The military judge, Capt. Keith J. Allred of the Navy, had already said that he planned to give the driver, Salim Ahmed Hamdan, credit for at least the 61 months he has been held since being charged, out of more than six years in all. That would bring Mr. Hamdan to the end of his criminal sentence in five months. After that his fate is unclear, because the Bush administration says that it can hold detainees here until the end of the war on terror.Here's a question. Why does the Times think that the military commission didn't do its job if they ultimately found him not guilty of the most serious charges and then sentenced him to time served plus 5.5 years?
The unexpectedly short sentence came after Mr. Hamdan was acquitted Wednesday of the most serious charge against him, conspiracy, having been convicted only of material support for terrorism.

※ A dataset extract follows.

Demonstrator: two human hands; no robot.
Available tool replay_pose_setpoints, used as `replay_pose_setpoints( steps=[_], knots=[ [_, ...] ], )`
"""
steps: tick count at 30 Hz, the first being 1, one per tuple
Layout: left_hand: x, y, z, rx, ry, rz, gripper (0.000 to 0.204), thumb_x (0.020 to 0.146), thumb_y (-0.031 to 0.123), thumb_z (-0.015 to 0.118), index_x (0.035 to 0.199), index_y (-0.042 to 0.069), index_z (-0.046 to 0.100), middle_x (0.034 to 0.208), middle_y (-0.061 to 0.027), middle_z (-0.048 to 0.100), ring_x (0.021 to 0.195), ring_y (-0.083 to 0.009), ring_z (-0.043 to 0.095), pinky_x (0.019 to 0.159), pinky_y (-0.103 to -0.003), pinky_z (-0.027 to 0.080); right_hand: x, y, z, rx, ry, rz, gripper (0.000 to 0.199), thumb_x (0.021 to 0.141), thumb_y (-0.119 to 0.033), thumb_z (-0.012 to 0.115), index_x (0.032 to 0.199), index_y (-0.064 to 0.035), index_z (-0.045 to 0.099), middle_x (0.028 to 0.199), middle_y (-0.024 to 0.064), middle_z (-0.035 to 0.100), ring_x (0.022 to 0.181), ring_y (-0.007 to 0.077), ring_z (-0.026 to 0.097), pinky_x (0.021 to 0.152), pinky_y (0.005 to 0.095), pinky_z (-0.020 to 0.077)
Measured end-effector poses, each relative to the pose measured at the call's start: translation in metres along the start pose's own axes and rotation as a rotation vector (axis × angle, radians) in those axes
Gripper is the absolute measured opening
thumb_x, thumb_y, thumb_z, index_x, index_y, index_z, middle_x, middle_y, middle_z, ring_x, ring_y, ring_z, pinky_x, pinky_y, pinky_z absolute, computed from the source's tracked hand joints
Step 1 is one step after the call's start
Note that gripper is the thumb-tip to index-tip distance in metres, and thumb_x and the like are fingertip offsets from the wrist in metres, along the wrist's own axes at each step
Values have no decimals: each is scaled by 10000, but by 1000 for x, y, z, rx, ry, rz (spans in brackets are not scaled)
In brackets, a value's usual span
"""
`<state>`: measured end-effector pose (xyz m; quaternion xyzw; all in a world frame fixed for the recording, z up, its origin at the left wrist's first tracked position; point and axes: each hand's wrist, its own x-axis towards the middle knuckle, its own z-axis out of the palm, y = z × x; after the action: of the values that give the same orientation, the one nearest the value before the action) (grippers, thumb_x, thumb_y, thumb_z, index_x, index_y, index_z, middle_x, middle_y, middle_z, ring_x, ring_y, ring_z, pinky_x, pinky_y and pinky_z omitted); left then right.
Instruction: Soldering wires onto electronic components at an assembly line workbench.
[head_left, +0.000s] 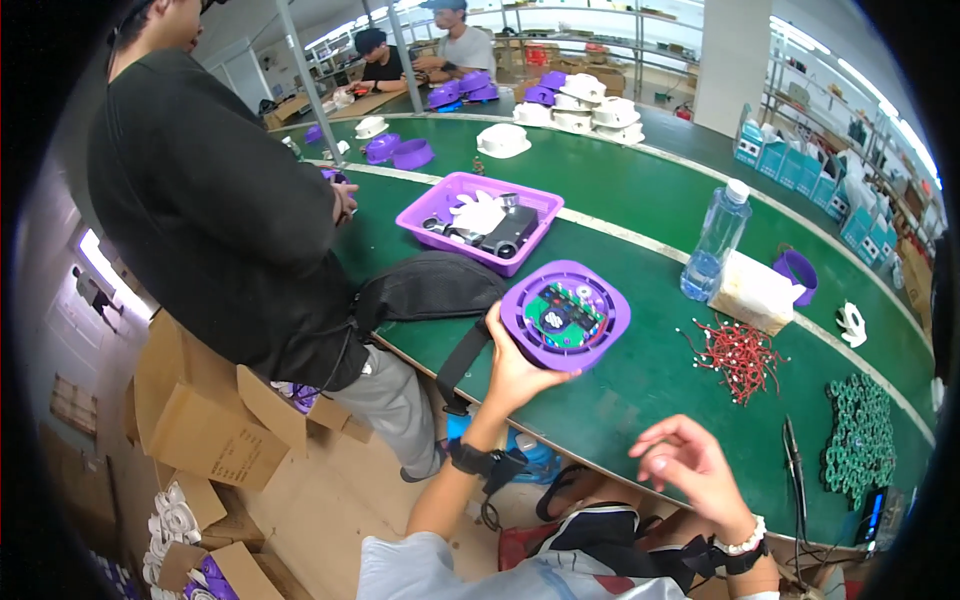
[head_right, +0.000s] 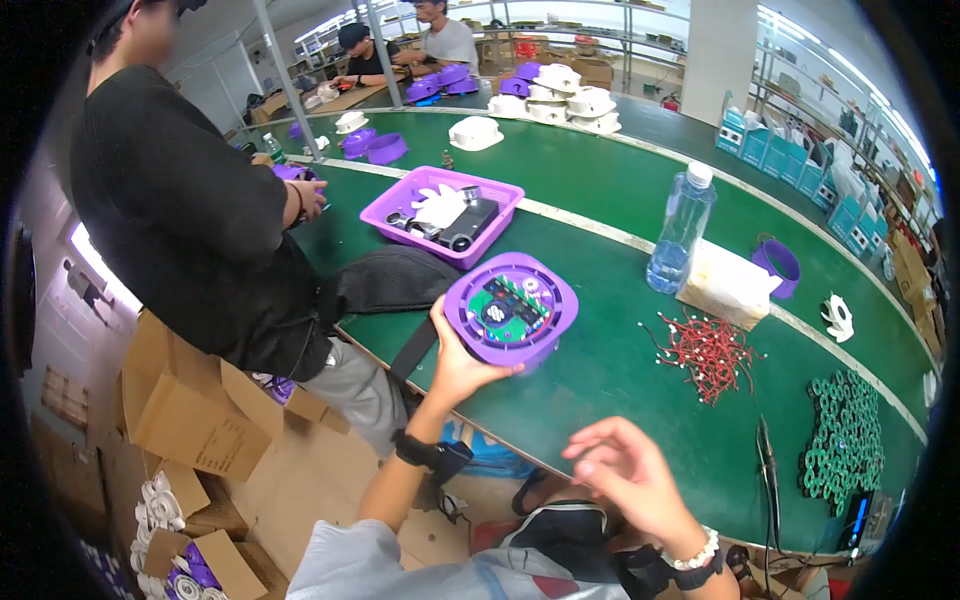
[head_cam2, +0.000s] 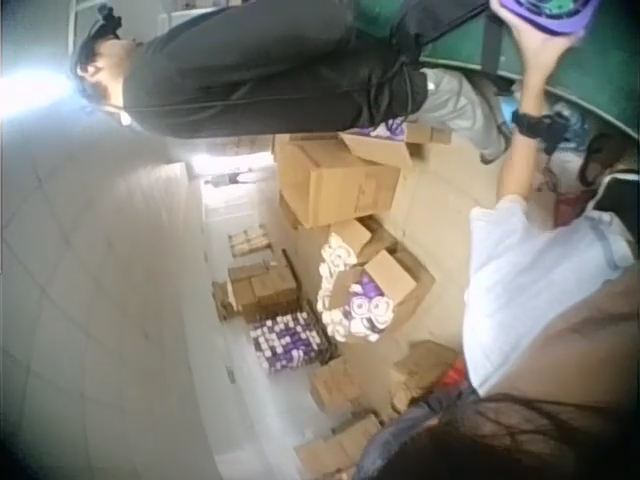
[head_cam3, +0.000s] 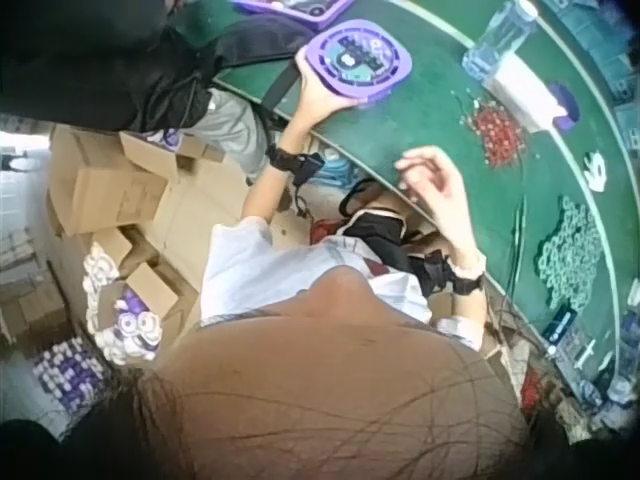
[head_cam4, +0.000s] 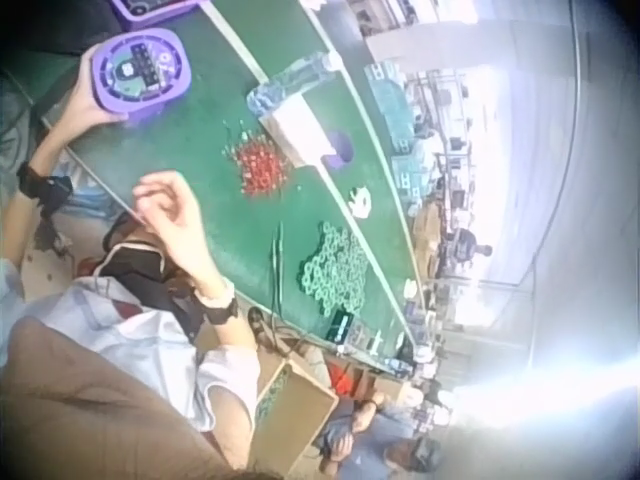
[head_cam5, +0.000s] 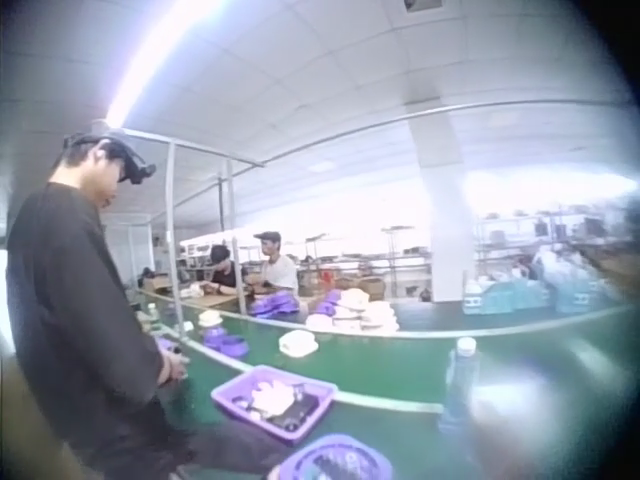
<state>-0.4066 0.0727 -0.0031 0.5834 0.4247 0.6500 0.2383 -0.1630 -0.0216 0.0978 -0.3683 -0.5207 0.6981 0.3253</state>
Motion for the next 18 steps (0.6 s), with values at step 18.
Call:
replay_pose_setpoints(
  steps=[18],
  knots=[
    [84, -48, 40, 642, 198, -154, 684, 683, 225, 708, 1200, -1, 322, 1015, -176, 355, 729, -230, 538, 684, -359, 458, -90, 15, -35, 126, 307, -117, 257, 805, -81, 556, 1032, 5, 468, 928, 121, 579, 724, 120, 560, 600, 213, 453]
  ],
)
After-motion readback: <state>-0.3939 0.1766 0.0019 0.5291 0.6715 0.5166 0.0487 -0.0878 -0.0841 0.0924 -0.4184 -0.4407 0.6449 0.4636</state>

The extraordinary conclusion to the first of the post-Sept. 11 war crimes trials — a case that led to a landmark Supreme Court ruling in 2006 blocking a prior effort to prosecute him — once again raised many of the questions that have long surrounded the Bush administration’s military commission system here, which it plans to use to try another 80 detainees.
The sentence was far less than military prosecutors had sought. Through more than five years of proceedings, prosecutors had pursued a life sentence. Earlier in the day, faced with Mr. Hamdan’s acquittal on the most serious charge against him, the prosecutors recommended a sentence of at least 30 years and had said life might still be appropriate.
“Your sentence,” a prosecutor, John Murphy, told the panel, “should say the United States will hunt you down and give you a harsh but appropriate sentence if you provide material support for terrorism.”
If this is indeed the kangaroo court that the anti-Bush leftists continue to intimate, they would have gone ahead and proffered a life sentence. They did not do so. The court and the jury executed their duties and obligations faithfully and within the law. Any suggestion to the contrary actually highlights the outright distaste of the New York Times and the anti-war leftists who seek to engage in lawfare and hamstring the government's efforts to keep the nation safe and detain these terrorists.
Perhaps the court found Hamdan's apologies sufficient. The court appears to have bent over backwards to show itself to be fair and impartial by imposing a relatively lenient sentence. The Times wants to spin the sentence as an indictment against the tribunal system and the expenses made in running the tribunal and the court fights, even though it shows that the system actually works.
My concern is that I expect Hamdan to be released in December, and we'll find him fighting against the US sometime soon - and either captured or killed on a field of battle in some far flung corner of the world.